The task: Check each line of the entries. Copy the ones that contain the string "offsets".
-- Opening Marker --
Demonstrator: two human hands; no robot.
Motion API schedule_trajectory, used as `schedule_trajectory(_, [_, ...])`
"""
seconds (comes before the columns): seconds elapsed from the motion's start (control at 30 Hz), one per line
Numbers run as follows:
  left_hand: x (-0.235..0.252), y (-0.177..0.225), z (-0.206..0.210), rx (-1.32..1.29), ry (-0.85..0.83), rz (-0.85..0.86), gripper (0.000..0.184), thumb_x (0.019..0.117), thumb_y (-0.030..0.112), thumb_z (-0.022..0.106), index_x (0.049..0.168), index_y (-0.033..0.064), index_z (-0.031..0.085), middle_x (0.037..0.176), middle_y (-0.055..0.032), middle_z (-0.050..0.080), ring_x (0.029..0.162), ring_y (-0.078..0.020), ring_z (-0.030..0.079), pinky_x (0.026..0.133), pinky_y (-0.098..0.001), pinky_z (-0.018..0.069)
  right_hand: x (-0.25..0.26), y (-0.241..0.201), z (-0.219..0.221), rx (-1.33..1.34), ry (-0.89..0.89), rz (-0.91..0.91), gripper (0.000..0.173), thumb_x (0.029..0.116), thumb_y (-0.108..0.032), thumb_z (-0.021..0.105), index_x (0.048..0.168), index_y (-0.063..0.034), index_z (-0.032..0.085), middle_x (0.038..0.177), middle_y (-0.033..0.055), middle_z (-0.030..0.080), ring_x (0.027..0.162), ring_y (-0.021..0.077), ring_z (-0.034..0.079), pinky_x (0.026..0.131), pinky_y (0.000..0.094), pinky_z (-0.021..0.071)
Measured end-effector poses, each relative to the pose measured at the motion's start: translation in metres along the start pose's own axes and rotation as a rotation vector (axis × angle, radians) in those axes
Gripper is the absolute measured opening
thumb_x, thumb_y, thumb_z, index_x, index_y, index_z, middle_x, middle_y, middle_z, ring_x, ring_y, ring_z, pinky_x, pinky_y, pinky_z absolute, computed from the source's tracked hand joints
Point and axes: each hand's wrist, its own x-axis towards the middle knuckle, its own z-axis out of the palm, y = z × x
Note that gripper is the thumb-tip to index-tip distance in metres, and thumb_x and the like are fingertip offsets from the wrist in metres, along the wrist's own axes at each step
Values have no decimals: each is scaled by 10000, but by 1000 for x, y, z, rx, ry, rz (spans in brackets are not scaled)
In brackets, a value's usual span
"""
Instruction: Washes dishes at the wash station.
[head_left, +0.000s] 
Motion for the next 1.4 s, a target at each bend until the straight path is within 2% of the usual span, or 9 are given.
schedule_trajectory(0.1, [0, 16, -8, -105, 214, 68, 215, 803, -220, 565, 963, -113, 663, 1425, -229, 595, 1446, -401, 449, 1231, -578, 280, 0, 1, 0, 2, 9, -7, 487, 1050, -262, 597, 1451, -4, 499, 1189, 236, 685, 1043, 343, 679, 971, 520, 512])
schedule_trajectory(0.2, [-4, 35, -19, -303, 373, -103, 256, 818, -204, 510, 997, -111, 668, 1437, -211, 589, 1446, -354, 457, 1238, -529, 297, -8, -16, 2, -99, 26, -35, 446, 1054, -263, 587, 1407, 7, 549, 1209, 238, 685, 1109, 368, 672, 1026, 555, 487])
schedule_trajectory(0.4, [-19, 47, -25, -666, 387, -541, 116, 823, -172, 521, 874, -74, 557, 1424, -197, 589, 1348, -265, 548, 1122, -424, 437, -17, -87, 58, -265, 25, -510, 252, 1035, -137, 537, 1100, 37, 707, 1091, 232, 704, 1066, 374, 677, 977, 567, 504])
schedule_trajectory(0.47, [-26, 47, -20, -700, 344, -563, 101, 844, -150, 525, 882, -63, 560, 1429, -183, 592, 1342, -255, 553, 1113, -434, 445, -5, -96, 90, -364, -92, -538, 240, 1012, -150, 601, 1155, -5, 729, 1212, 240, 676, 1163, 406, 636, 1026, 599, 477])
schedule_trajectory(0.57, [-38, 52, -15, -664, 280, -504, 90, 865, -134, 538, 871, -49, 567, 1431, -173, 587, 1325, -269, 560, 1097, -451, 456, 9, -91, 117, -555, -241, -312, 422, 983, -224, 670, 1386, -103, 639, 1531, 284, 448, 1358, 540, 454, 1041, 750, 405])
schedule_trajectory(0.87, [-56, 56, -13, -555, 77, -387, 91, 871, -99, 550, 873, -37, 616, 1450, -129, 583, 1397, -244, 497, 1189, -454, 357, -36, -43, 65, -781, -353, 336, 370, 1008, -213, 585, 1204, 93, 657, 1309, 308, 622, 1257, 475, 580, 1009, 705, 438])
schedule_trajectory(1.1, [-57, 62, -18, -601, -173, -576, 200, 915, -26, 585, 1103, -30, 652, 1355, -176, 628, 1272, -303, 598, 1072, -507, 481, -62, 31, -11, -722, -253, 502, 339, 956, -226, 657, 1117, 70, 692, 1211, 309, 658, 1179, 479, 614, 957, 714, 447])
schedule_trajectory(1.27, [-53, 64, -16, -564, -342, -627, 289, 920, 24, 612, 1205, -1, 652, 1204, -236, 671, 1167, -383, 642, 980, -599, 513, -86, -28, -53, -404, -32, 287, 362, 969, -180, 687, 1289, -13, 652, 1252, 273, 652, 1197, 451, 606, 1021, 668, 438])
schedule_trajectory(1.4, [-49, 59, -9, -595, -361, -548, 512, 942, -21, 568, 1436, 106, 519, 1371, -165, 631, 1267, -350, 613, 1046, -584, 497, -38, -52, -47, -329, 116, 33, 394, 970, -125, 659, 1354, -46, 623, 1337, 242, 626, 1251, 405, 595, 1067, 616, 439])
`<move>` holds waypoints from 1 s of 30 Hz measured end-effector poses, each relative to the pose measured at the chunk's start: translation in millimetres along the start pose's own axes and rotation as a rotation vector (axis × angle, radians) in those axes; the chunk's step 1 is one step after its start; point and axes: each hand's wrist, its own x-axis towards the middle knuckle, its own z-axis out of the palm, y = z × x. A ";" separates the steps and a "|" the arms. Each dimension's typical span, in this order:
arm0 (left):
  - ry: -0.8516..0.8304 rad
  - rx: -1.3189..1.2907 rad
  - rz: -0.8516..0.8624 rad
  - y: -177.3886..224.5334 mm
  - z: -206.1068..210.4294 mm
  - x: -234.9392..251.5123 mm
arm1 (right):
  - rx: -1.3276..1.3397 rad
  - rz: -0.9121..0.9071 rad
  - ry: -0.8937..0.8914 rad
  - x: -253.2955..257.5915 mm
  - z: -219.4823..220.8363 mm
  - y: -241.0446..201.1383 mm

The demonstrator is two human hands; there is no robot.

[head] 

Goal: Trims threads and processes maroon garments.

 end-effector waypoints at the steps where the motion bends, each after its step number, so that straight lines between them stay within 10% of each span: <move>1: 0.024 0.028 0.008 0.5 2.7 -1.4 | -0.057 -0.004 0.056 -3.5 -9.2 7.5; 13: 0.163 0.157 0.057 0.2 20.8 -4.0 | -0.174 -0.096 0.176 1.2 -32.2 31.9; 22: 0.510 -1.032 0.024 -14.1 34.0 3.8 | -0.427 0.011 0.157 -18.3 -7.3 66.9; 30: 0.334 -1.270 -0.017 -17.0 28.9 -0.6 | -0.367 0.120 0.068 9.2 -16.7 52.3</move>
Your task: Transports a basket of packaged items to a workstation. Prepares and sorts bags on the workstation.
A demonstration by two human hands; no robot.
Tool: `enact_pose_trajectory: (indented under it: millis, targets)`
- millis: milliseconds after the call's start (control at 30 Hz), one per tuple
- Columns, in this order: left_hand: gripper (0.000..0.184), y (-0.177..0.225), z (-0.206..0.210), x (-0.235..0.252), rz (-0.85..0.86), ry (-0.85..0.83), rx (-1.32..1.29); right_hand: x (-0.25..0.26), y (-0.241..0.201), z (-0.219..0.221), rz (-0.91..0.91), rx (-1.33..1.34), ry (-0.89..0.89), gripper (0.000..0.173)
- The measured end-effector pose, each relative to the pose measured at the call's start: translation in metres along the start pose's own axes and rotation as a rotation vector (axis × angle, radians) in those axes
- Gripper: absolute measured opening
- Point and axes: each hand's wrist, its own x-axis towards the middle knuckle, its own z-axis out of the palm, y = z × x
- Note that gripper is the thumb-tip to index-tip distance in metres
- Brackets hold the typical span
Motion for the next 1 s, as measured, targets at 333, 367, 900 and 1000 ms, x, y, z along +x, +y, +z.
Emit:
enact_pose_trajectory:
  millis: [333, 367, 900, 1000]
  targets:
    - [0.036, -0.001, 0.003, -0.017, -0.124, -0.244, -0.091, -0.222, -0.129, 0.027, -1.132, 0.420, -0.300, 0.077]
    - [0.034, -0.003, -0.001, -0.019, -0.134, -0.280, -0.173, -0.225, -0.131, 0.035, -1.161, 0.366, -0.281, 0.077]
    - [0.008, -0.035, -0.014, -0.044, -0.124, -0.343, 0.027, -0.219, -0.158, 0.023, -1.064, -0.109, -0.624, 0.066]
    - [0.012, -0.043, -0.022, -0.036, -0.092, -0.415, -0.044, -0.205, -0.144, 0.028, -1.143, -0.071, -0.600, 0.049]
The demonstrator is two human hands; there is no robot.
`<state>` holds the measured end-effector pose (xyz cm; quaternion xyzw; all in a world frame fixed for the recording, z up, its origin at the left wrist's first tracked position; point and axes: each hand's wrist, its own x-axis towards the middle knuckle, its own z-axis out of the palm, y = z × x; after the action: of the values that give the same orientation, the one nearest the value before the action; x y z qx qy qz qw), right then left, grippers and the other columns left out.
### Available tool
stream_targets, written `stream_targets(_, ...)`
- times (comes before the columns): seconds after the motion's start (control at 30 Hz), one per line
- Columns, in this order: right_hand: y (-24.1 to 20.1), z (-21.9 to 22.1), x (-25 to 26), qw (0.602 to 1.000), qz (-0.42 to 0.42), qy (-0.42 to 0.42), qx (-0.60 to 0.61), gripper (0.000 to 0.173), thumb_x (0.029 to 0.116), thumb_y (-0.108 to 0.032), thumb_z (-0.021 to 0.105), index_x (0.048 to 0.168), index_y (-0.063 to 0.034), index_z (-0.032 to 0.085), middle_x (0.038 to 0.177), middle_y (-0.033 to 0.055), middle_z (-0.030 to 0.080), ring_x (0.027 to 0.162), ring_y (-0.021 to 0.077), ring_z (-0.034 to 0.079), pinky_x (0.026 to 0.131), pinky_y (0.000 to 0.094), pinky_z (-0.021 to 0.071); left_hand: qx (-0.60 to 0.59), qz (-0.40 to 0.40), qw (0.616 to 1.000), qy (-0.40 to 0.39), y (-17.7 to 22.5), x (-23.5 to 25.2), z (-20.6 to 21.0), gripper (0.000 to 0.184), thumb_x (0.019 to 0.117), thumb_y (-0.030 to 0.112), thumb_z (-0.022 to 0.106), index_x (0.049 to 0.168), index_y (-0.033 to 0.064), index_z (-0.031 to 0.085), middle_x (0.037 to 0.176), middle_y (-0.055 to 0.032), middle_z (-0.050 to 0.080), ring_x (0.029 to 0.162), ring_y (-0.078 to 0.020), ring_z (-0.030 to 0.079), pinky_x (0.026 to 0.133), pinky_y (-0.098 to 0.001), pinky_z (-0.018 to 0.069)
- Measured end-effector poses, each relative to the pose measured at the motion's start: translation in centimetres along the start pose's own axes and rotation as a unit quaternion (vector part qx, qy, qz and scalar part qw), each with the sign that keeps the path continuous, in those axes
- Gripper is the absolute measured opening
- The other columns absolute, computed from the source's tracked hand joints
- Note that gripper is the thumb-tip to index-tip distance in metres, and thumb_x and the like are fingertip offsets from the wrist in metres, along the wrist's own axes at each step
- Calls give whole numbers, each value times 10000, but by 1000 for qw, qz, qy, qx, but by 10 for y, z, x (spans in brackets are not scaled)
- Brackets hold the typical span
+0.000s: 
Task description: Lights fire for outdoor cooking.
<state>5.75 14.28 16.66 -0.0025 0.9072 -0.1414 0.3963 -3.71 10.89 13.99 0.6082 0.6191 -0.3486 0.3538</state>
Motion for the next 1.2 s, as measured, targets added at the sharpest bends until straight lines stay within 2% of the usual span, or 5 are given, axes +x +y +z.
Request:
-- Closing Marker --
Response for this exercise:
Note that gripper is the thumb-tip to index-tip distance in metres, and thumb_x and the like are fingertip offsets from the wrist in metres, along the wrist's own axes at each step
- Note that gripper is the thumb-tip to index-tip distance in metres, and thumb_x and the like are fingertip offsets from the wrist in metres, along the wrist's own axes at each step

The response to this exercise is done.